Concerning my underlying direct problem with `tools::makeLazyLoadDB`, I'm 
having difficulty to make my example reproducible.  I'm trying to use a 
directory with a non-ASCII-name for a knitr cache.  My R-4.0.0 here behaves 
different from my R-3.6.3, but when I filed a bug report with knitr, Yihui 
could not reproduce this difference 
(https://github.com/yihui/knitr/issues/1840).  So I'll try R-4.0.2 next, let's 
see what happens.

Cheers
Johannes

> Gesendet: Dienstag, 30. Juni 2020 um 09:25 Uhr
> Von: "Tomas Kalibera" 
> An: "Johannes Rauh" , "r-devel" 
> Betreff: Re: [Rd] `basename` and `dirname` change the encoding to "UTF-8"
>
> On 6/29/20 4:39 PM, Johannes Rauh wrote:
> > Dear R Developers,
> >
> > I noticed that `basename` and `dirname` always return "UTF-8" on Windows 
> > (tested with R-4.0.0 and R-3.6.3):
> >
> >> p <- "Föö/Bär"
> >> Encoding(p)
> > [1] "latin1"
> >> Encoding(dirname(p))
> > [1] "UTF-8"
> >> Encoding(basename(p))
> > [1] "UTF-8"
> >
> > Is this on purpose?  At least I did not find any relevant comment in the 
> > documentation of `dirname`/`basename`.
> > Background: I'm currently struggeling with a directory name containing a 
> > latin1-character.  (I know that this is a bad idea, but I did not create 
> > the directory and I cannot rename it.)  I now want to pass a 
> > latin1-directory name to a function, which internally uses 
> > `tools::makeLazyLoadDB`.  At that point, internally, `dirname` is called, 
> > which changes the encoding, and things break.  If I use `debug` to halt the 
> > processing and "fix" the encoding, things work as expected.
> >
> > So, if possible, I would prefer that `dirname` and `basename` preserve the 
> > encoding.
> 
> Please try to always submit a minimal reproducible example with your 
> reports and test with at least the latest released version of R, ideally 
> also with R-devel.
> 
> As you have not sent a reproducible example, it is hard to tell for 
> sure, but most likely as Kevin wrote you have run into a real bug, which 
> was however already fixed in 4.0.2 and in R-devel (17833).
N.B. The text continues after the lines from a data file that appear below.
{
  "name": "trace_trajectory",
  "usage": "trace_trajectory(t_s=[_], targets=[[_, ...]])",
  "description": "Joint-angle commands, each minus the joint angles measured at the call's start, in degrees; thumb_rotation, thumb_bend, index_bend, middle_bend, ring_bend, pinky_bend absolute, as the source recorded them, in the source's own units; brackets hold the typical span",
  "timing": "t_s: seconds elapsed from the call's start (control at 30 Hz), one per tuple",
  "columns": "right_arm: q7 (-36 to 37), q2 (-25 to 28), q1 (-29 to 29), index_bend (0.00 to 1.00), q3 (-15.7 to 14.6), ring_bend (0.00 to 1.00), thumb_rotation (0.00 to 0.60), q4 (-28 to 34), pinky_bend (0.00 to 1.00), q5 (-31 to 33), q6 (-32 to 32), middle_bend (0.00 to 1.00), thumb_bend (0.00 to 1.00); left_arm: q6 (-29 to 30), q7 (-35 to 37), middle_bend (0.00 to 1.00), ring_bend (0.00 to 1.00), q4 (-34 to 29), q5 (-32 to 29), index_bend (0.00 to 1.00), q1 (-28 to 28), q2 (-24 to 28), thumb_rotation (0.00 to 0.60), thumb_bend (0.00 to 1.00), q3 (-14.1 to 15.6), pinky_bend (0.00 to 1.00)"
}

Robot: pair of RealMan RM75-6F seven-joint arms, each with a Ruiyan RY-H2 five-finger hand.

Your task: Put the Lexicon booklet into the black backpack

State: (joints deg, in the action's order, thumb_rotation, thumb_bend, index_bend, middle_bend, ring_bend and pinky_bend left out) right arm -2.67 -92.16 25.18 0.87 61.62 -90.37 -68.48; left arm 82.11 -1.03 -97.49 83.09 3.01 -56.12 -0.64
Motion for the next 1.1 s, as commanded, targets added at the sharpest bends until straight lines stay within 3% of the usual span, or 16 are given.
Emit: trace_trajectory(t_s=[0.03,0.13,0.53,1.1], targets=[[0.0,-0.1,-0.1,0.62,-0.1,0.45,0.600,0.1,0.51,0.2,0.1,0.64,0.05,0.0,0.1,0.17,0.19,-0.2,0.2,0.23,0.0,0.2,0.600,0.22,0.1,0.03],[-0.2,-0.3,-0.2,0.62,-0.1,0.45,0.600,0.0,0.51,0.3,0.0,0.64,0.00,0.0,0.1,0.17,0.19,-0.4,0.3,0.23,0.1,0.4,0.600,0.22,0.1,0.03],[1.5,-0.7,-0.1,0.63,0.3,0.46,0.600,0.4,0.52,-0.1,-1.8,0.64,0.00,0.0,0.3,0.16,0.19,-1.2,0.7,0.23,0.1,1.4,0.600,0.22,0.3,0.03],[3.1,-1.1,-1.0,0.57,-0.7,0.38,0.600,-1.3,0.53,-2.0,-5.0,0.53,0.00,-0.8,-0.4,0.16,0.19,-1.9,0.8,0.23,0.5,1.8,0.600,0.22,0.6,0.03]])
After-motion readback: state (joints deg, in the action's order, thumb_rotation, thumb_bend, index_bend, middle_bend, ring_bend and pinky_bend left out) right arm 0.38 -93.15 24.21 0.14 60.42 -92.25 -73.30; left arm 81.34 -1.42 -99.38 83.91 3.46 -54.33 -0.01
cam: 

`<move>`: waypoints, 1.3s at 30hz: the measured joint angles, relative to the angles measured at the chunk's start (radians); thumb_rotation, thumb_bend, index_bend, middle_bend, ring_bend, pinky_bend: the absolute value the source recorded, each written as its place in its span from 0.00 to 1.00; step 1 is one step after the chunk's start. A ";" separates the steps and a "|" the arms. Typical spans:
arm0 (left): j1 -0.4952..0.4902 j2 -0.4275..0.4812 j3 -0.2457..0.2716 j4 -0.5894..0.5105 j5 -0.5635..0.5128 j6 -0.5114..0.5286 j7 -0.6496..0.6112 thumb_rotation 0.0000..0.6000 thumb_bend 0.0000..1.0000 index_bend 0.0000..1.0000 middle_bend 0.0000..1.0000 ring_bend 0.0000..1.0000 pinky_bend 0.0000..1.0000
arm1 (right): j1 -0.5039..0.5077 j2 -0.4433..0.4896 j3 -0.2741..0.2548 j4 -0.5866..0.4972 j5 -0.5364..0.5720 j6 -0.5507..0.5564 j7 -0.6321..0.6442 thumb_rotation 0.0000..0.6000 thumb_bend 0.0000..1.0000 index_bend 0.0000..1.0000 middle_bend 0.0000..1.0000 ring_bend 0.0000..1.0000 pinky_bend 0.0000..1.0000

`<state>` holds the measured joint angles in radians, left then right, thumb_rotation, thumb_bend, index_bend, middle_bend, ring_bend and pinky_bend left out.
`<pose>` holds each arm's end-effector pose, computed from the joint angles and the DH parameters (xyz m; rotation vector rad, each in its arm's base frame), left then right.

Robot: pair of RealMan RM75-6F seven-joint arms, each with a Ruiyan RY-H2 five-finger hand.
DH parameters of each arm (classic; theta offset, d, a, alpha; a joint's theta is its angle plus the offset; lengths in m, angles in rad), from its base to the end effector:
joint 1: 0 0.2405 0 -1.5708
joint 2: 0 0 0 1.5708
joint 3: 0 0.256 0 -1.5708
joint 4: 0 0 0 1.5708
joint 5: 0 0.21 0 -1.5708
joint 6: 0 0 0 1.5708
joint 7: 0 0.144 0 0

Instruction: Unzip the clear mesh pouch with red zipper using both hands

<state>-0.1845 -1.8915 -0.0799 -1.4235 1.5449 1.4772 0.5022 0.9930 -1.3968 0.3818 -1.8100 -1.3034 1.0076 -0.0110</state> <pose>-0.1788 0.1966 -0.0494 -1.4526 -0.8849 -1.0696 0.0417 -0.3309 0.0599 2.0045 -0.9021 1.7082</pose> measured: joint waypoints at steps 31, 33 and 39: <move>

The lazy 
> loading cache did not work with file names in non-native encoding.
> 
> That real bug has been uncovered by legitimate and correct changes like 
> the ones you report, where file operations started returning non-ASCII 
> strings in UTF-8. Historically in R such functions would instead return 
> native strings with misrepresented characters, and we were reluctant to 
> change that expecting waking bugs in code silently assuming native 
> encoding. Still, as people were increasingly running into problems with 
> non-representable characters, we did that change in several functions 
> anyway, and yes, it started waking up bugs.
> 
> With some performance overhead and added complexity, we could be 
> returning preferentially results in native encoding, and in UTF-8 only 
> when they included non-representable characters. That would increase the 
> code complexity, increase performance overhead, but wake up existing 
> bugs with smaller probability.  Note - some code that relied previously 
> on best-fit conversions done by Windows will have been broken anyway. We 
> would have to bypass win_iconv/iconv for that (adding more complexity). 
> Bugs in code not handling encodings properly would still be triggered 
> via non-representable characters. I've recently changed file.path() in 
> R-devel to be slightly more conservative again, along these lines.
> 
> We can still do it more widely, but it is not high on the priority list. 
> The way to fix all of these problems is switching to UTF-8 as native 
> encoding on Windows and every day spent on tuning the existing behavior 
> postpones that real solution.
> 
> Best
> Tomas
> 
> 
> >
> > Best regards
> > Johannes
> >
> > __
> > R-devel@r-project.org mailing list
> > https://stat.ethz.ch/mailman/listinfo/r-devel
> 
> 
>

__
R-devel@r-project.org mailing list
https://stat.ethz.ch/mailman/listinfo/r-devel


Re: [Rd] `basename` and `dirname` change the encoding to "UTF-8"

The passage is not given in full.